**Problem to work on**
Everything before the line containing "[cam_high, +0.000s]" stays out; print that line and all lines below it through the last, exactly.

**Supplied material**
···

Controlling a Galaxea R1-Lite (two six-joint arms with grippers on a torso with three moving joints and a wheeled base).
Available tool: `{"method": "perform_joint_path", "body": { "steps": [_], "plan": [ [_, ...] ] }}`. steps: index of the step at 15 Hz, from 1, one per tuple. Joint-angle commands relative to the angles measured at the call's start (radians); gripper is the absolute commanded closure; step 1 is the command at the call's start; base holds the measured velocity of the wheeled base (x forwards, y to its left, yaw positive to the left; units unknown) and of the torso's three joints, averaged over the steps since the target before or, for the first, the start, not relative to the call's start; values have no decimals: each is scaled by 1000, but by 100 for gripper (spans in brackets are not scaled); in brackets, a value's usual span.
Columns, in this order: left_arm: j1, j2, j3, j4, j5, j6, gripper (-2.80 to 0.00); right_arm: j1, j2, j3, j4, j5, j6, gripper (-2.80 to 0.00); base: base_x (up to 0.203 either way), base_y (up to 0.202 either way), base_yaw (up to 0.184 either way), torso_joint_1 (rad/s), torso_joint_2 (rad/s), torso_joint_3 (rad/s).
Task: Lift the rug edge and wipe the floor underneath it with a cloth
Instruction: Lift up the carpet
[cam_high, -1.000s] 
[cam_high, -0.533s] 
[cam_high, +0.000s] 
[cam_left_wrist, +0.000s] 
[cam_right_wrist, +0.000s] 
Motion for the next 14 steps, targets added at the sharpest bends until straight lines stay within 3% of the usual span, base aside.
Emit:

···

**Answer area**
[cam_high, +0.000s] 
[cam_left_wrist, +0.000s] 
[cam_right_wrist, +0.000s] 
Motion for the next 14 steps, targets added at the sharpest bends until straight lines stay within 3% of the usual span, base aside.
Emit:

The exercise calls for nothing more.